- What you need to do
Please retype the records below exactly, leaving out any pictures.

- Task material

☆ ☆ ☆ ☆ ☆

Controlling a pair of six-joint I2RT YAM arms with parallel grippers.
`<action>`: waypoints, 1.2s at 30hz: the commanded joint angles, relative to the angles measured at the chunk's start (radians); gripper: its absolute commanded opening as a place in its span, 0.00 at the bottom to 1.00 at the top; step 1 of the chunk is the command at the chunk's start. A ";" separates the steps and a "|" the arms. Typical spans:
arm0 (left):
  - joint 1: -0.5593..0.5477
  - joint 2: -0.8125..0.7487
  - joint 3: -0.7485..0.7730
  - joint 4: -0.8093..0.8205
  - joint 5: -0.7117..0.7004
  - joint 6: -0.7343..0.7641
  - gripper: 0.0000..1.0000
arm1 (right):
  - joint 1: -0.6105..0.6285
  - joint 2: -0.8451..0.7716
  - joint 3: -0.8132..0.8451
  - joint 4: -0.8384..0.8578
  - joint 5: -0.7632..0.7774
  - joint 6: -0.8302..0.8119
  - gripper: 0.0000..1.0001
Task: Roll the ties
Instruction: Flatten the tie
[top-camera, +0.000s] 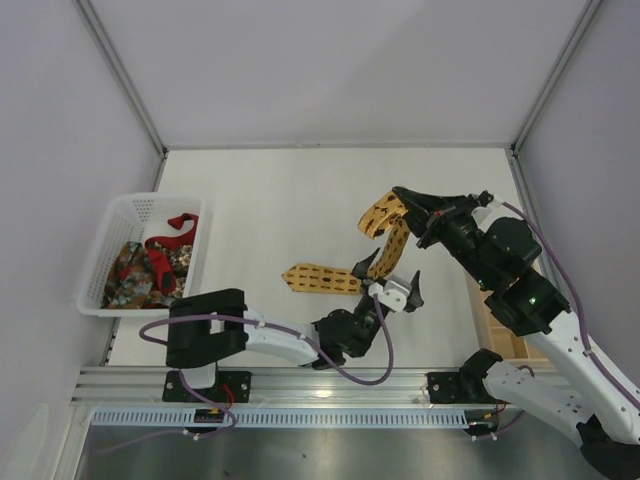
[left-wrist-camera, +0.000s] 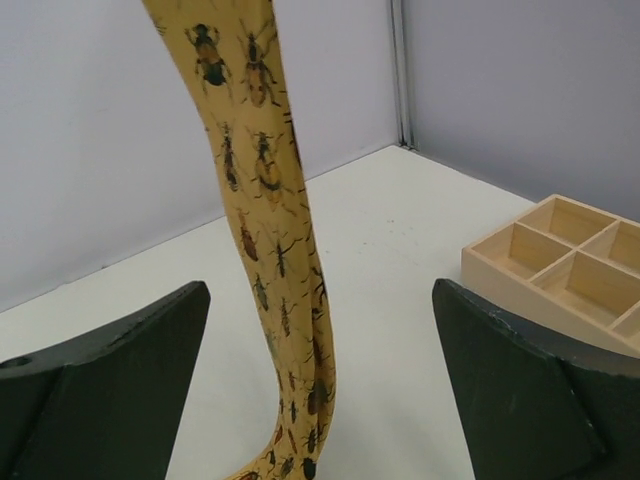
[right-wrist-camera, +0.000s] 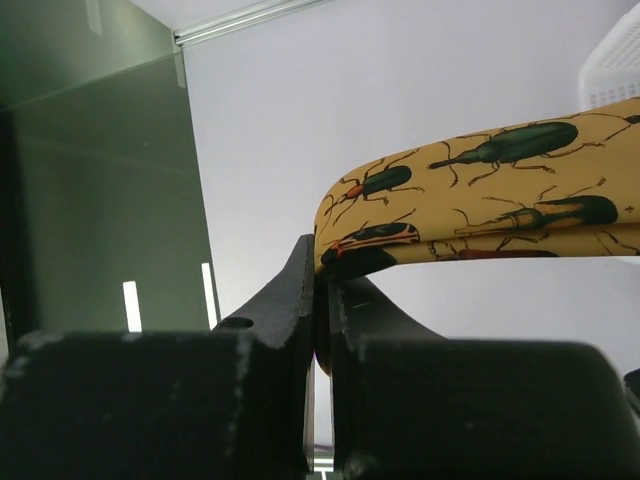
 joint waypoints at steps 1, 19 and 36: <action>0.016 0.093 0.109 0.362 -0.076 0.061 1.00 | 0.030 -0.024 0.059 -0.001 0.080 -0.001 0.00; 0.145 -0.147 0.029 -0.235 0.298 -0.308 0.00 | 0.123 0.004 0.191 -0.093 0.307 -0.111 0.00; 0.264 -0.494 -0.045 -0.501 1.531 -1.080 0.00 | 0.325 0.386 0.659 0.033 1.068 -0.899 0.00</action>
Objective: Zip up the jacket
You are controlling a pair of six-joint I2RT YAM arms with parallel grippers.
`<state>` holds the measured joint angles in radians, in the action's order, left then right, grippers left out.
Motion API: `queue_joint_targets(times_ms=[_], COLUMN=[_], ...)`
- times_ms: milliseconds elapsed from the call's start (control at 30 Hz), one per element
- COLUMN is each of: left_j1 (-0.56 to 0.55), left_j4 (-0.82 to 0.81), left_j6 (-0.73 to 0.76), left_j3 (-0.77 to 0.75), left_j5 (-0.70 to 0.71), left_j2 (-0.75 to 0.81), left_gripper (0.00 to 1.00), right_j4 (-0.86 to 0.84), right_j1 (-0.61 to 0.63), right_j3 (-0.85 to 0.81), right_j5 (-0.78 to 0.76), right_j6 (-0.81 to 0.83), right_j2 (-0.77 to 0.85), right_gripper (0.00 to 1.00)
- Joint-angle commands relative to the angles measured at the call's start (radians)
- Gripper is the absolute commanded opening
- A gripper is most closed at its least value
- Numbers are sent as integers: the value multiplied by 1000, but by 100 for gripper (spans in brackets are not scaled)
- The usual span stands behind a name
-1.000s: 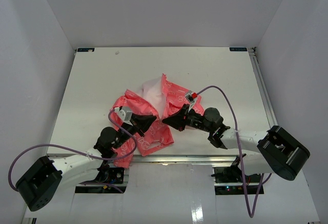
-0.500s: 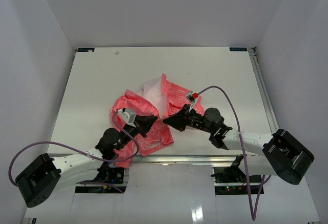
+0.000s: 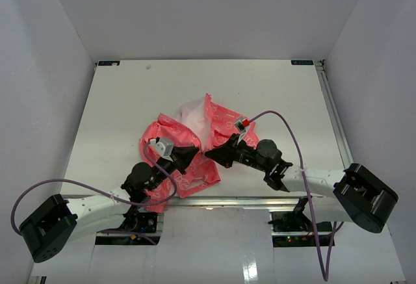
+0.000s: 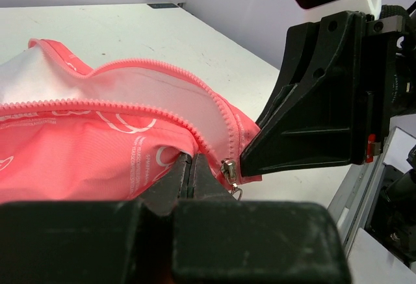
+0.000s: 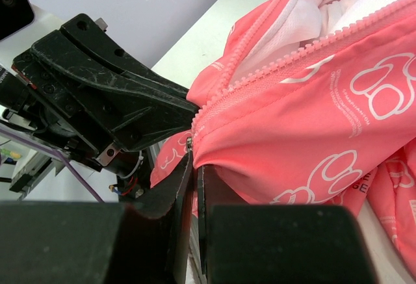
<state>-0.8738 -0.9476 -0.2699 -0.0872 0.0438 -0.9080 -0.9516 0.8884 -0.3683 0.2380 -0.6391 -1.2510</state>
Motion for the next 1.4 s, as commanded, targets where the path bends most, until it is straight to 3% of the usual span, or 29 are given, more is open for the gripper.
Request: queue_joint_targets(times_ms=[0, 367, 1367], left_j1=[-10, -10, -13], left_j4=[6, 25, -35], left_j6=[1, -2, -12], left_j3=[-6, -28, 5], left_j5=[-76, -160, -82], left_j2=[35, 5, 4], left_gripper=[0, 0, 0], right_j4=[-64, -24, -206], right_j1=[4, 3, 3], right_j3=[-22, -28, 30], right_j5=[-74, -61, -75], right_j6=[46, 76, -27], right_j2=[13, 43, 47], right_gripper=[8, 8, 8])
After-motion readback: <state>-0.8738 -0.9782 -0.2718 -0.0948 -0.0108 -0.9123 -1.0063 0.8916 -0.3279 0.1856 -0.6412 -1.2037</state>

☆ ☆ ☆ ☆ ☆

- Reply to the exercise
Controlling a pair of six-joint I2RT YAM arms with parallel grippers.
`<action>`: waypoints, 1.2s at 30hz: the commanded joint angles, relative to the angles measured at the chunk's start (radians); gripper: its absolute commanded opening as a place in its span, 0.00 at the bottom to 1.00 at the top; step 1 of the chunk is the command at the chunk's start. A ";" separates the steps and a "|" the arms. Typical spans:
arm0 (left):
  - joint 1: -0.5593..0.5477
  - joint 2: -0.8125..0.7487
  - joint 3: -0.7485..0.7730
  - joint 4: -0.8093..0.8205
  - joint 5: -0.7117..0.7004
  - joint 6: -0.7343..0.7641
  - gripper: 0.0000..1.0000
arm1 (right):
  - joint 1: -0.6105..0.6285
  - joint 2: -0.8451..0.7716
  - joint 3: -0.8132..0.8451
  - joint 4: -0.8384..0.8578
  - joint 5: -0.7632..0.7774
  - joint 6: -0.8302..0.8119
  - gripper: 0.0000..1.0001
Task: Roll the ties
Instruction: Flatten the tie
[top-camera, +0.000s] 
[left-wrist-camera, +0.000s] 
[right-wrist-camera, +0.000s] 
 joint waypoints at steps 1, 19 and 36: <action>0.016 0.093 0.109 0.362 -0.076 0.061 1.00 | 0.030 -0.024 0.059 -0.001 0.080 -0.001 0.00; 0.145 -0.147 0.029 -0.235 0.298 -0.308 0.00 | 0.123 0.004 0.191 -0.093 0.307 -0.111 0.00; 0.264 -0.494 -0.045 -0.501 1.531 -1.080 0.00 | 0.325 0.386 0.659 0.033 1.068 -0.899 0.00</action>
Objective: Zip up the jacket
You are controlling a pair of six-joint I2RT YAM arms with parallel grippers.
`<state>` holds the measured joint angles in radians, in the action's order, left then right, grippers left out.
Motion API: `queue_joint_targets(times_ms=[_], COLUMN=[_], ...)`
- times_ms: milliseconds elapsed from the call's start (control at 30 Hz), one per element
- COLUMN is each of: left_j1 (-0.56 to 0.55), left_j4 (-0.82 to 0.81), left_j6 (-0.73 to 0.76), left_j3 (-0.77 to 0.75), left_j5 (-0.70 to 0.71), left_j2 (-0.75 to 0.81), left_gripper (0.00 to 1.00), right_j4 (-0.86 to 0.84), right_j1 (-0.61 to 0.63), right_j3 (-0.85 to 0.81), right_j5 (-0.78 to 0.76), right_j6 (-0.81 to 0.83), right_j2 (-0.77 to 0.85), right_gripper (0.00 to 1.00)
- Joint-angle commands relative to the angles measured at the call's start (radians)
- Gripper is the absolute commanded opening
- A gripper is most closed at its least value
- Numbers are sent as integers: the value multiplied by 1000, but by 100 for gripper (spans in brackets are not scaled)
- The usual span stands behind a name
-1.000s: 
-0.500s: 
+0.000s: 
+0.000s: 
+0.000s: 
<state>-0.8738 -0.9476 -0.2699 -0.0872 0.0438 -0.9080 -0.9516 0.8884 -0.3683 0.2380 -0.6391 -1.2510</state>
Motion for the next 1.4 s, as commanded, targets where the path bends most, until it is straight to 3% of the usual span, or 29 are given, more is open for the gripper.
Request: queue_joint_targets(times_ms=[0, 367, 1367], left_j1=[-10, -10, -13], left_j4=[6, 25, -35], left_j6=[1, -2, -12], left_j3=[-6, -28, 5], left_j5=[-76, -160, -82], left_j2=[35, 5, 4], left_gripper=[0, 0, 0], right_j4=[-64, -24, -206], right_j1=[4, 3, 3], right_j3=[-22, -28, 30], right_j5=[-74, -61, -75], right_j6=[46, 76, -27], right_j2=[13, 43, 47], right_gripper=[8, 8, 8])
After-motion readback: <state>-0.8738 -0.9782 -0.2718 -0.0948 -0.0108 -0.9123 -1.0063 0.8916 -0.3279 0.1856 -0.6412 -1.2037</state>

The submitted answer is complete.